▸ Work order
The full listing, reproduced exactly, is what the response must contain.

- - -

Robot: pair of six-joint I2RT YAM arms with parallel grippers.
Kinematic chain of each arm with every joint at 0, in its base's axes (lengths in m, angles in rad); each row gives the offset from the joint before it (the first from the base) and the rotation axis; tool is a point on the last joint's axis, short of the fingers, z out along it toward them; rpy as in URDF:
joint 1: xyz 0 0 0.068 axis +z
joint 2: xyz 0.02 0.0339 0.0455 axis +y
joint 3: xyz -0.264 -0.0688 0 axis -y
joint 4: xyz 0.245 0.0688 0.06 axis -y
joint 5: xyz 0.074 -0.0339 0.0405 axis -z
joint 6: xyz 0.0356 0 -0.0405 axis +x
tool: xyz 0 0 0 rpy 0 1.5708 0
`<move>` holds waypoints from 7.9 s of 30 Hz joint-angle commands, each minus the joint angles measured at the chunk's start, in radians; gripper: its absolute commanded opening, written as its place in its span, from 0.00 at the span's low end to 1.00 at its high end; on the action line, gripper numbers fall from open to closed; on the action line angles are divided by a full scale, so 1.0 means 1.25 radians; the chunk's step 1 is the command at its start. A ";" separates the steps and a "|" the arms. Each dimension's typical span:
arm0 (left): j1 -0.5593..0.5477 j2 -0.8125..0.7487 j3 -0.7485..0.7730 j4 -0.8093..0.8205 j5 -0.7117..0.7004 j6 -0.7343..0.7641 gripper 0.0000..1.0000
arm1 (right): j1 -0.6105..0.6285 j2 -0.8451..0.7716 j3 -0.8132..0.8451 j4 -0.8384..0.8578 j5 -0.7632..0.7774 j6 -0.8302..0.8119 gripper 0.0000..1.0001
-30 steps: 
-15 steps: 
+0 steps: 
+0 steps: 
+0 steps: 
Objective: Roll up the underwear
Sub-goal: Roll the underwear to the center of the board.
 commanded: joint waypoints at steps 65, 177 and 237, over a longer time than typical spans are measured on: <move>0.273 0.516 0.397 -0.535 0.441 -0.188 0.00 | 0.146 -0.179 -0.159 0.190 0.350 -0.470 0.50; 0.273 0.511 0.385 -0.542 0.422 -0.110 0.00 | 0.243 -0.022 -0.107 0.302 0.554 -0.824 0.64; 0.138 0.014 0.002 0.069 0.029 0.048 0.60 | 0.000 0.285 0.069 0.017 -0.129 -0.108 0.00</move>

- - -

▸ Reply
Robot: pair of six-joint I2RT YAM arms with parallel grippers.
Kinematic chain of each arm with every joint at 0, in its base's axes (lengths in m, angles in rad); each row gives the offset from the joint before it (the first from the base) and the rotation axis; tool is a point on the last joint's axis, short of the fingers, z out along it toward them; rpy as in URDF:
joint 1: xyz 0 0 0.068 axis +z
joint 2: xyz 0.02 0.0339 0.0455 axis +y
joint 3: xyz -0.264 -0.0688 0 axis -y
joint 4: xyz 0.245 0.0688 0.06 axis -y
joint 5: xyz 0.074 -0.0339 0.0405 axis -z
joint 6: xyz 0.0356 0 -0.0405 axis +x
tool: xyz 0 0 0 rpy 0 1.5708 0
`<move>` holds waypoints from 7.9 s of 30 Hz joint-angle commands, each minus the joint angles measured at the chunk's start, in radians; gripper: its absolute commanded opening, written as its place in its span, from 0.00 at the span's low end to 1.00 at its high end; on the action line, gripper numbers fall from open to closed; on the action line angles are divided by a full scale, so 1.0 means 1.25 radians; the chunk's step 1 is the command at its start. A ";" separates the steps and a "|" the arms. Each dimension's typical span:
arm0 (left): j1 -0.5593..0.5477 j2 -0.8125..0.7487 j3 -0.7485..0.7730 j4 -0.8093..0.8205 j5 -0.7117..0.7004 j6 -0.7343..0.7641 gripper 0.0000..1.0000
arm1 (right): j1 -0.6105..0.6285 j2 -0.8451..0.7716 j3 -0.8132..0.8451 j4 -0.8384..0.8578 j5 -0.7632..0.7774 j6 -0.8302..0.8119 gripper 0.0000..1.0001
-30 steps: 
-15 steps: 
+0 steps: 
+0 steps: 
+0 steps: 
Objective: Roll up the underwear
Sub-goal: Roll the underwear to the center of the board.
 commanded: joint waypoints at steps 65, 177 and 237, over a longer time than typical spans are measured on: <move>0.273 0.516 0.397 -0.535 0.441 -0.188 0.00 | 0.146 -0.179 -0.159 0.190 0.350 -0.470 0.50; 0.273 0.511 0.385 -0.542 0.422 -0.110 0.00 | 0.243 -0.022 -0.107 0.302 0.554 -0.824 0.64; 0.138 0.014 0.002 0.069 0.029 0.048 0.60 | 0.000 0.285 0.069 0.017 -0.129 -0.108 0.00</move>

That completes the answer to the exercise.